Per armonizzare il confronto tra nazioni con livelli di prezzi differenti, Eurostat utilizza lo Standard di Potere d’Acquisto (SPA). Nel 2025, la media UE si è attestata intorno ai 41.600 euro, cifra che funge da spartiacque per valutare la salute economica dei singoli Stati membri. Tuttavia, superare l’asticella resta un traguardo per pochi: solo 10 paesi su 27 sono riusciti a posizionarsi sopra la media, rappresentando il 34% della popolazione totale dell’Unione.

I leader e il “gruppo di mezzo”

In cima alla classifica si confermano Lussemburgo (239% della media) e Irlanda, seguiti da un blocco di nazioni del Centro e Nord Europa che include Paesi Bassi, Danimarca, Austria, Germania, Belgio, Svezia e Finlandia, con l’aggiunta della dinamica Malta. L’Italia si colloca nel cuore del gruppo dei “vicini alla media”, insieme a Francia, Cipro, Repubblica Ceca, Spagna e Slovenia, il Paese fa parte di quella fascia che oscilla entro il 10% al di sotto del riferimento europeo. Distanziate (tra il 10% e il 20% sotto la media) si trovano Lituania, Portogallo e Polonia.
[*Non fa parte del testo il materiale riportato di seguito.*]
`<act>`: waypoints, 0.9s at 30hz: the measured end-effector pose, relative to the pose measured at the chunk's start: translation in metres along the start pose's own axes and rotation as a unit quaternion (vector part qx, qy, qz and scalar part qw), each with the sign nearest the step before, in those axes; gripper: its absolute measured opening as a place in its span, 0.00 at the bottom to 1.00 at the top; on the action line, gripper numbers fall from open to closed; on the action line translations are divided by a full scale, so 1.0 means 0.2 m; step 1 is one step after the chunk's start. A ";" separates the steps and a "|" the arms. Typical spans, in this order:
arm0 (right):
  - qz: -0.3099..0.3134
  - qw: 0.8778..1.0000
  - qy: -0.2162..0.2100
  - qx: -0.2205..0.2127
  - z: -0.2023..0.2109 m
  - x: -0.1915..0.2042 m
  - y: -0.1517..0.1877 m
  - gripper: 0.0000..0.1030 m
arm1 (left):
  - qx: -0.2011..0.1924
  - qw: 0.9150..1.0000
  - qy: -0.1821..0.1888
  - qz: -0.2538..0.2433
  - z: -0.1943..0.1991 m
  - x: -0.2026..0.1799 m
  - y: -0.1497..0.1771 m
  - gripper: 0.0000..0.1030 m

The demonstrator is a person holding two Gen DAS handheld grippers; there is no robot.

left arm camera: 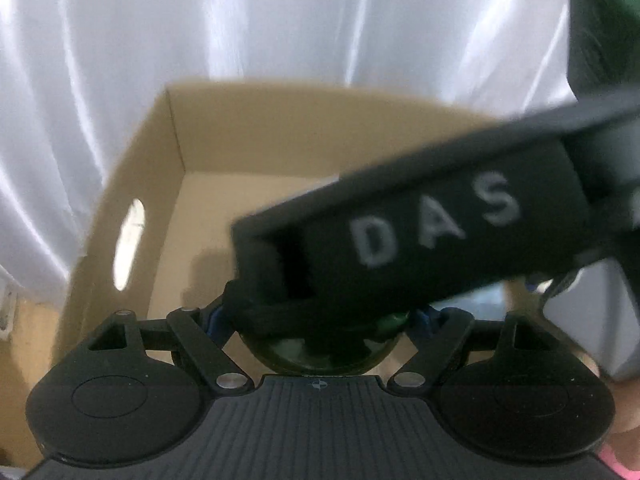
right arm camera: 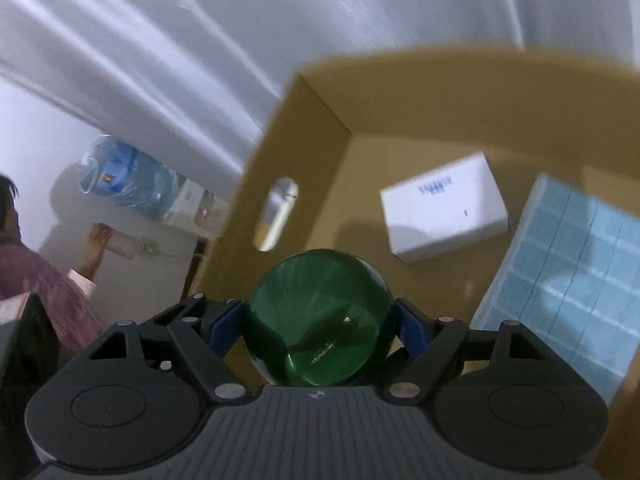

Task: Organize objects
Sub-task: 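Lift the green jar with the right gripper and carry it into the cardboard box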

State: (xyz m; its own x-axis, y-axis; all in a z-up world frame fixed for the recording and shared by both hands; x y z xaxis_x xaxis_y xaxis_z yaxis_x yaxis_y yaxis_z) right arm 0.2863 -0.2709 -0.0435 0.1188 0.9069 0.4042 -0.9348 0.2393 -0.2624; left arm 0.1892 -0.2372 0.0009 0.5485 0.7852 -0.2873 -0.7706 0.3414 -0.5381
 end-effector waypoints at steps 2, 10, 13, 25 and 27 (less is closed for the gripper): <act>-0.016 1.000 -0.002 0.026 -0.08 -0.05 -0.01 0.81 | 0.027 1.000 0.000 0.002 -0.07 0.01 0.00 0.80; -0.066 0.994 -0.029 0.082 -0.27 -0.20 -0.02 0.81 | 0.104 0.994 -0.011 0.014 -0.23 0.01 -0.02 0.80; -0.066 0.993 -0.018 0.092 -0.31 -0.23 0.00 0.81 | 0.126 0.992 -0.019 0.000 -0.25 -0.02 -0.02 0.81; -0.050 0.996 -0.005 0.071 -0.26 -0.23 0.04 0.77 | 0.104 0.994 -0.004 0.022 -0.18 -0.10 0.02 0.84; -0.042 0.997 0.000 0.063 -0.22 -0.22 0.00 0.77 | 0.089 0.996 -0.001 0.022 -0.13 -0.12 0.02 0.84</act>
State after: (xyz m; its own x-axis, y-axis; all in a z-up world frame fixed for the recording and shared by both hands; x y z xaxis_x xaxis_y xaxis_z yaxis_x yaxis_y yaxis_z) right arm 0.2958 -0.2949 -0.0998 0.1979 0.8855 0.4203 -0.9561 0.2690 -0.1165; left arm 0.1826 -0.2680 -0.0152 0.5124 0.8027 -0.3052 -0.8394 0.3932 -0.3752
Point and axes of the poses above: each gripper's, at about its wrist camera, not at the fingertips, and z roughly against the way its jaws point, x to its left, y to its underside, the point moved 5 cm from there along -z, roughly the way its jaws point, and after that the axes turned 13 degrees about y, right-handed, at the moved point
Le sfide maggiori rimangono per l’area balcanica e baltica. Il livello più basso di PIL pro capite nel 2025 è stato registrato in Bulgaria e Grecia, i cui valori restano inferiori al 32% rispetto alla media UE, più avanti la Lettonia, che segna un -29%. I dati, tratti dal Report di Statistics Explained. confermano come, nonostante gli sforzi di coesione, il percorso verso l’uniformità economica europea sia ancora lungo e caratterizzato da ritmi di crescita distanti tra loro.